Entretanto, os formatos tradicionais são, na verdade, dispositivos dotados da propriedade de produzir determinados efeitos. A métrica dos versos, por exemplo, é um método que propicia a obtenção de certos ritmos. Assim, o decassílabo tende a ser acentuado na sexta e na décima sílabas (verso heróico), o que resulta em pentâmetros jâmbicos, ou então na quarta, na oitava e na décima sílabas (verso sáfico), o que produz dois dijambos e um jambo. Pois bem, para mim, justamente tais efeitos tornaram-se excessivamente gastos e, por isso, enjoativos.
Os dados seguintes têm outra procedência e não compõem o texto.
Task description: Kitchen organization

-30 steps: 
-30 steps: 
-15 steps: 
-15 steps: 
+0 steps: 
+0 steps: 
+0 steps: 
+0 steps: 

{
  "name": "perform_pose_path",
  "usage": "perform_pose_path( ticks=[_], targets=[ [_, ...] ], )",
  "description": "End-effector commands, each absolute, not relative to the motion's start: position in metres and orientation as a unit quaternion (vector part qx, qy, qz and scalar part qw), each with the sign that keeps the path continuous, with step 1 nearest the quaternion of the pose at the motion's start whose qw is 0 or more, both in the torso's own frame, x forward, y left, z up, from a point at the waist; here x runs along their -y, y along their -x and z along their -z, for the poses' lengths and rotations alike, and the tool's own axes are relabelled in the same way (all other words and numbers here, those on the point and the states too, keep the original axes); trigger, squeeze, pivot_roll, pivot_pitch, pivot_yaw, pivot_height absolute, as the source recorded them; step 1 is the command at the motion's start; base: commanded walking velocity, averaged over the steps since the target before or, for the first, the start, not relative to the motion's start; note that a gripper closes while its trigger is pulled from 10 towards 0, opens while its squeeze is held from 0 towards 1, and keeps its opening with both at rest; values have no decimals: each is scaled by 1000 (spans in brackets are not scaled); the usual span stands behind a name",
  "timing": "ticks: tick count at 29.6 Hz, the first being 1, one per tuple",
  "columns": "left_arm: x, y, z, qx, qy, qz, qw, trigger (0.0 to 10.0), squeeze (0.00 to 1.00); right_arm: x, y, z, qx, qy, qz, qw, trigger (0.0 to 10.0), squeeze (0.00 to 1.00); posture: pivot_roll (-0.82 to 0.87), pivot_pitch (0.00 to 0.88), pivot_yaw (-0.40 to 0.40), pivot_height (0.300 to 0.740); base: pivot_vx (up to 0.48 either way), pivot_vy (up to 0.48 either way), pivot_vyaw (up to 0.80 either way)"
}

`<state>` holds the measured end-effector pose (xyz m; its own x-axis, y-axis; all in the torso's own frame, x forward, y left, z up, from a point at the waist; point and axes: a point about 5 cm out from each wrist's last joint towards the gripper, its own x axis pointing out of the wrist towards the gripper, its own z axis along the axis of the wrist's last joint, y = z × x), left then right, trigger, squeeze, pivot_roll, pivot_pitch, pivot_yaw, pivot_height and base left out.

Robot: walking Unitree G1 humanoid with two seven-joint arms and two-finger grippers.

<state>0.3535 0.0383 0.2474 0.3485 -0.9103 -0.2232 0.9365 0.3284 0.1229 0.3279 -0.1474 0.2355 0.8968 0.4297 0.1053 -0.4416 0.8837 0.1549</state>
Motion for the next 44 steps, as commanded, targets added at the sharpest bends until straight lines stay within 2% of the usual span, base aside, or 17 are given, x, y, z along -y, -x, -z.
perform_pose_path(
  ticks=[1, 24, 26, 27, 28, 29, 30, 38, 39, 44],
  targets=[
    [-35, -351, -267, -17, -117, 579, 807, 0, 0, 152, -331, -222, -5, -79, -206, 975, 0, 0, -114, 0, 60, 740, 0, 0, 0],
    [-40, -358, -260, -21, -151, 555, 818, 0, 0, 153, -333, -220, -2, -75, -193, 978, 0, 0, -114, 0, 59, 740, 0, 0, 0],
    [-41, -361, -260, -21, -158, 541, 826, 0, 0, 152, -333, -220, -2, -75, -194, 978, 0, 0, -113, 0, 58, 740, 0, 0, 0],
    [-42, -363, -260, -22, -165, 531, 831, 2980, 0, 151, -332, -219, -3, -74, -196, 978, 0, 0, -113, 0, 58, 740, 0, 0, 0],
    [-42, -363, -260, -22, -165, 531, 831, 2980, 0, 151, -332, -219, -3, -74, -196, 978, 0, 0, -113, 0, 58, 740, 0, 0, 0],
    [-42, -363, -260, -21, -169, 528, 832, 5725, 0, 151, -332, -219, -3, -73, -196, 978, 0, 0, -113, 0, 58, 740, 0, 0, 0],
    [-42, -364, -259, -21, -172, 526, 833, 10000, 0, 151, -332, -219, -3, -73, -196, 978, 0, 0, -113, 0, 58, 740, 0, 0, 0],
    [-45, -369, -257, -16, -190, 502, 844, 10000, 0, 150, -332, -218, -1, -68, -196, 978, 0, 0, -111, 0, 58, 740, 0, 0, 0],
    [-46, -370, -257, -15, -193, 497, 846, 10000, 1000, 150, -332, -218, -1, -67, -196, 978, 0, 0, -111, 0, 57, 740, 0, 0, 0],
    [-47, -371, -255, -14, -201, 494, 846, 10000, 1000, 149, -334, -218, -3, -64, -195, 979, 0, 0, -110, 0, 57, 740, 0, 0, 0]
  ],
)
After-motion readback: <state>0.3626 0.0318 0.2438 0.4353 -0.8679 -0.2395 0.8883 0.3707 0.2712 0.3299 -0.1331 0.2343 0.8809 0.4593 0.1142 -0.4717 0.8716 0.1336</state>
Para evitá-los, pratico freqüentemente o enjambement e uma pontuação que quebra internamente os versos. Desse modo, eles se tornam mais sujos e menos previsíveis. Assim também as rimas, quando perfeitas, são excessivamente calculáveis e restritivas. Uso, por isso, rimas assonantes. Meus sonetos são, portanto, desnaturados.
Contudo, quero ressaltar que a minha intenção, ao desnaturar os sonetos, não é conspurcar o seu formato. Longe disso: desnaturo-os somente na medida em que essa é a única maneira pela qual torno interessante, para mim, escrevê-los. Faço uso dos sonetos porque, ao contrário tanto dos que os idolatram quanto dos que os vilipendiam, não os tenho como fetiches. Sou justamente contra a associação automática de qualquer soneto, ou de qualquer forma dada, a uma postura determinada: tradicionalista ou vanguardista. Todo o repertório formal e lingüístico já dado está disponível a meu uso e nenhum preconceito me obrigará a abrir mão do direito de fazê-lo, exatamente como não abro mão do direito de inventar novas palavras ou formas, se isso me parecer necessário.
5- Ainda sobre esta questão formal, "Guardar" trazia vários poemas que viraram letras de música. Isto também está acontecendo/vai acontecer com alguns versos de "A cidade..."? Você me contou que os primeiros poemas foram musicados por Marina sem a sua autorização. Mas hoje, como isso se dá?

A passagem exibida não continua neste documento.